There’s certainly nothing new about the concept of a man of god going through a crisis of faith. But what “The Rite” lacks in story it makes up for in atmosphere, filling the screen with the gorgeously dark undertone of Vatican architecture. The dressing is meticulously laid, and I often found myself wanting to see more of what’s around the corner. There are also one or two genuinely scary moments (mixed in amongst the standard “jump scare” fare). And those who balk at my suggestion of there being one or two scary moments mustn’t forget that most horror films have none at all.

There’s a section of the film dedicated to Kovak’s mortician father and the death of his mother. It contains symbolism that is eventually recalled in other sequences, the intentions of which are never quite clear. These moments are nice to watch. They’re poignant and I’d like to know what they mean…but I don’t. Or perhaps they don’t mean anything. This is particularly resonant considering this is a picture about religion.

“The Rite” is not “The Exorcist,” but during the course of it I didn’t find myself longing for little Regan or Father Merrin or pea soup (although a “Your mother sucks cocks in hell!” wouldn’t have hurt anything). This film is stands on its own, and overcomes the boundaries set by its PG-13 rating. It’s more of a drama than a horror picture. And unlike “The Last Exorcism,” the film appreciates the weight of the rich theological traditions its material broaches.

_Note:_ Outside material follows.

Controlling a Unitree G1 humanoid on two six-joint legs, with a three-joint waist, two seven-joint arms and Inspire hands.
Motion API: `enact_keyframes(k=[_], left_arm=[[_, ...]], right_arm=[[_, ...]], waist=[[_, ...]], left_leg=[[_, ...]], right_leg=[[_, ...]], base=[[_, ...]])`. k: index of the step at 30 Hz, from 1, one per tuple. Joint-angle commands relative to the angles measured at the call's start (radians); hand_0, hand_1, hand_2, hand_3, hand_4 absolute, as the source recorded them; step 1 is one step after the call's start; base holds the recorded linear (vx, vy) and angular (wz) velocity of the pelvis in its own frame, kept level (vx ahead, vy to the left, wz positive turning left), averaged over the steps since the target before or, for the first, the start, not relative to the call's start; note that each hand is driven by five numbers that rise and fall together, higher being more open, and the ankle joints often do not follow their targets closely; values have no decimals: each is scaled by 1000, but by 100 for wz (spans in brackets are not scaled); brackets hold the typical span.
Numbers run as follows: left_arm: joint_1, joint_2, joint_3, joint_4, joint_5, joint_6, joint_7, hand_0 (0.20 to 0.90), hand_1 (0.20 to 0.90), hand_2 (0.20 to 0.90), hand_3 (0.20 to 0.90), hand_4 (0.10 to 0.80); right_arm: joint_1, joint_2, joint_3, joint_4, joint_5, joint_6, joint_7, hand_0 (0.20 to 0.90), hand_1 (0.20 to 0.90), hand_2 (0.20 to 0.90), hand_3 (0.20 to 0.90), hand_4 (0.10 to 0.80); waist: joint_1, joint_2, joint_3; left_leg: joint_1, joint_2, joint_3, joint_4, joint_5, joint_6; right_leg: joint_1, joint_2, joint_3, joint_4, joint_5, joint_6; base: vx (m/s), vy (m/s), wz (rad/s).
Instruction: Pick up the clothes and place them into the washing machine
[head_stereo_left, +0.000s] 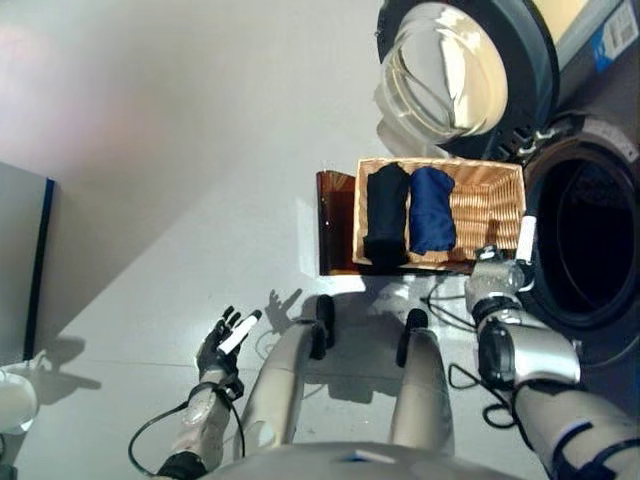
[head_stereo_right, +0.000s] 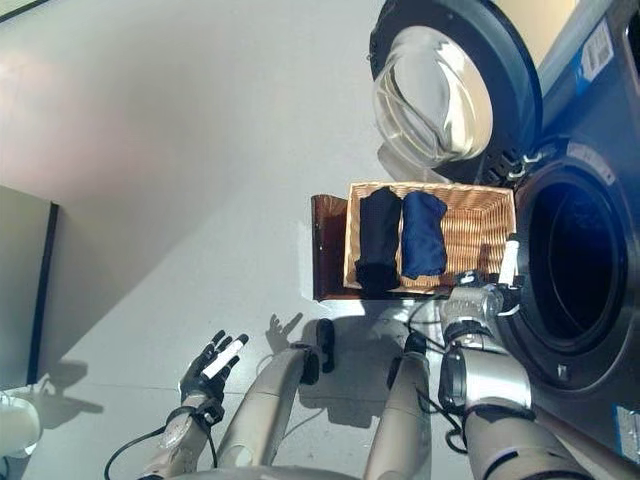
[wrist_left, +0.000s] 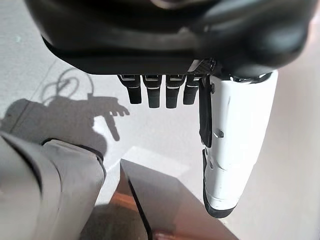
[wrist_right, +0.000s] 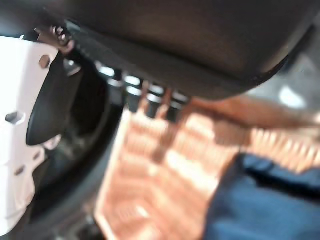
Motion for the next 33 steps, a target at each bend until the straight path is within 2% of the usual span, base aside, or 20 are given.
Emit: enact_keyframes(k=[1, 3, 6, 7, 9, 12, 16, 20, 26, 33], left_arm=[[-34, 67, 62, 46, 58, -55, -6, 900, 900, 900, 900, 800], [-37, 64, 74, 65, 66, -57, -5, 900, 900, 900, 900, 800], [-56, 47, 106, 150, 111, -58, 3, 900, 900, 900, 900, 800], [-56, 48, 107, 151, 111, -58, 3, 900, 900, 900, 900, 800], [-67, 41, 160, 203, 138, -67, 12, 900, 900, 900, 900, 800], [-65, 40, 188, 220, 163, -73, 14, 900, 900, 900, 900, 800], [-74, 34, 212, 295, 211, -69, 16, 900, 900, 900, 900, 800], [-93, 39, 233, 362, 276, -63, 24, 900, 900, 900, 900, 800], [-76, 24, 231, 366, 332, -57, 21, 900, 900, 900, 900, 800], [-79, 13, 218, 352, 327, -58, 27, 900, 900, 900, 900, 800]], right_arm=[[31, -75, 38, -42, -151, -22, 38, 900, 900, 900, 900, 800], [60, -65, 42, -49, -173, -22, 39, 900, 900, 900, 900, 800], [188, -1, 92, -72, -284, -9, 54, 900, 900, 900, 900, 800], [188, 1, 92, -74, -286, -9, 51, 900, 900, 900, 900, 800], [316, 39, 208, -172, -513, 18, 40, 900, 900, 900, 900, 800], [408, 67, 230, -260, -568, 12, 52, 900, 900, 900, 900, 800], [506, 104, 205, -250, -567, 12, 88, 900, 900, 900, 900, 800], [555, 114, 265, -176, -696, 56, 104, 900, 900, 900, 900, 800], [622, 122, 273, -163, -724, 64, 126, 900, 900, 900, 900, 800], [626, 127, 274, -163, -706, 61, 127, 900, 900, 900, 900, 800]], waist=[[-1, -19, -23], [-6, -28, -21], [-29, -73, -26], [-31, -75, -25], [-48, -107, -25], [-63, -123, -31], [-81, -134, -59], [-82, -142, -103], [-76, -145, -158], [-75, -143, -177]], left_leg=[[105, 31, -45, -40, -18, -123], [136, 33, -50, -72, -6, -126], [249, 51, -58, -164, 29, -138], [251, 48, -58, -173, 39, -137], [351, 65, -57, -243, 57, -146], [409, 73, -59, -293, 79, -151], [524, 87, -52, -376, 96, -161], [618, 104, -38, -447, 117, -171], [711, 115, -16, -534, 141, -181], [746, 123, -23, -553, 157, -189]], right_leg=[[129, -16, -7, -227, 192, 4], [158, -13, -14, -250, 201, 4], [269, -3, -30, -331, 230, 11], [271, -5, -31, -339, 238, 11], [358, 9, -36, -391, 250, 15], [411, 17, -39, -432, 262, 19], [508, 30, -44, -497, 267, 21], [589, 46, -47, -572, 279, 19], [683, 69, -63, -670, 298, 23], [717, 80, -75, -659, 282, 18]], base=[[66, -49, 9], [81, -46, 0], [163, -91, 1], [84, -50, 4], [136, -76, -6], [125, -56, -20], [153, -29, -15], [129, -60, -6], [115, -38, -8], [59, -30, 2]])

Like a biblical parable, the majority of the picture is straight forward. It’s up to you to interpret what it means to you. The ambiguity can be a blessing or a curse, depending on what you make of it. Nevertheless, there’s enough grace here to make it an enjoyable film, divine or not.

*The IMDB message board for this film has fast evolved into a flame war between atheists who say the film is bad because the concept of possession is silly and theists who say the atheists are fools who don’t grasp the complexities of the divine rites. This is sad and unnecessary. One doesn’t have to believe in gigantic alien robots to enjoy “The Iron Giant.” Exorcism is no different.